How can I add values from pandas group to new Dataframe after a function?

I am trying to separate a Dataframe into groups, run each group through a function, and have the return value from the first row of each group placed into a new Dataframe.
When I try the code below, I can print out the information I want, but when I try to add it to the new Dataframe, it only shows the values for the last group.

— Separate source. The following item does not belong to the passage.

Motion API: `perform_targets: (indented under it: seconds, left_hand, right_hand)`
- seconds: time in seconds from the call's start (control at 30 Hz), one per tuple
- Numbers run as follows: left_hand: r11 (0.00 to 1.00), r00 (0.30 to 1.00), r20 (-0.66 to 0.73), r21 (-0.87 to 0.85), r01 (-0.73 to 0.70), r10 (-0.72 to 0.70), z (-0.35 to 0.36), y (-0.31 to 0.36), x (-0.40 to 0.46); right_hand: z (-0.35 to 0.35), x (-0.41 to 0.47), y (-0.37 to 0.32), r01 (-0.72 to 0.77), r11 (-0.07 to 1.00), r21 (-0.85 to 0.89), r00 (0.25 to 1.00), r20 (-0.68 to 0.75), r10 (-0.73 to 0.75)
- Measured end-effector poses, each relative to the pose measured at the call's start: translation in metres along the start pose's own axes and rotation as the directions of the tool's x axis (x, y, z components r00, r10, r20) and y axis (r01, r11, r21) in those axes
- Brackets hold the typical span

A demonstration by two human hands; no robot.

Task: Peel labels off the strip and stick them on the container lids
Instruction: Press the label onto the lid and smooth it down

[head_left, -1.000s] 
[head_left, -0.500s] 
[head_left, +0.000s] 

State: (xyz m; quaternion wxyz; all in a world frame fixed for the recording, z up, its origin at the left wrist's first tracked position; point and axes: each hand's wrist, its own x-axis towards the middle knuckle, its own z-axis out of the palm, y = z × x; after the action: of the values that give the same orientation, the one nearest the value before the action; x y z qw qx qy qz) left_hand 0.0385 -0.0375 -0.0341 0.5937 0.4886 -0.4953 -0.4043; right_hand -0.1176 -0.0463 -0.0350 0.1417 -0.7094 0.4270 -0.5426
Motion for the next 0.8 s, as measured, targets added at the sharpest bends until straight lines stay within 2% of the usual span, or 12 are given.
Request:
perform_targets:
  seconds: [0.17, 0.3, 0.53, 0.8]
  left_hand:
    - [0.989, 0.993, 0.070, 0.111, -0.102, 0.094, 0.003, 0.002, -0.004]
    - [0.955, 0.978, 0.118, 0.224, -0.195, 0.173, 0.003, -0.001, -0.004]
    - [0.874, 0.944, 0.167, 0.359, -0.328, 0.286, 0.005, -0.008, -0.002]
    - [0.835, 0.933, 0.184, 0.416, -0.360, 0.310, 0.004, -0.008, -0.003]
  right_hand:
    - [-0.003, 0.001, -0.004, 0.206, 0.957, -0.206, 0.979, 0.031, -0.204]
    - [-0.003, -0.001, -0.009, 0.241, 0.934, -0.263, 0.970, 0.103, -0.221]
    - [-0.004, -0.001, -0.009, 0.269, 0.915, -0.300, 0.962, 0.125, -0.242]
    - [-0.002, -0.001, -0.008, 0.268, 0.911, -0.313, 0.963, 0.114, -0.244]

How can I add the values from each group into the new Dataframe?
Thanks,
Here is what I have so far:
import pandas as pd
import numpy as np
#Build random dataframe
df = pd.DataFrame(np.random.randint(0,40,size=10),
columns=["Random"],
index=pd.date_range("20200101", freq='6h',periods=10))
df["Random2"] = np.random.randint(70,100,size=10)
df["Random3"] = 2
df.index =df.index.map(lambda t: t.strftime('%Y-%m-%d'))
df.index.name = 'Date'
df.reset_index(inplace=True)
#Setup groups by date
df = df.groupby(['Date']).apply(lambda x: x.reset_index())
df.drop(["index","Date"],axis=1,inplace = True)
#Creat new dataframe for newValue
df2 = pd.DataFrame(index=(df.index)).unstack()
#random function for an example
def any_func(df):
df["Value"] = df["Random"] * df["Random2"] / df["Random3"]
return df["Value"]
#loop by unique group name
for date in df.index.get_level_values('Date').unique():
#I can print the data I want
print(any_func(df.loc[date])[0])
#But when I add it to a new dataframe, it only shows the value from the last group
df2["newValue"] = any_func(df.loc[date])[0]
df2
Unrelated, but try modifying your any_func to take advantage of vectorized functions is possible.
Now if I understand you correctly:
new_value = df['Random'] * df['Random2'] / df['Random3']
df2['New Value'] = new_value.loc[:, 0]
This line of code gave me the desired outcome. I just needed to set the index using the "date" variable when I created the column, not when I created the Dataframe.
df2.loc[date, "newValue"] = any_func(df.loc[date])[0]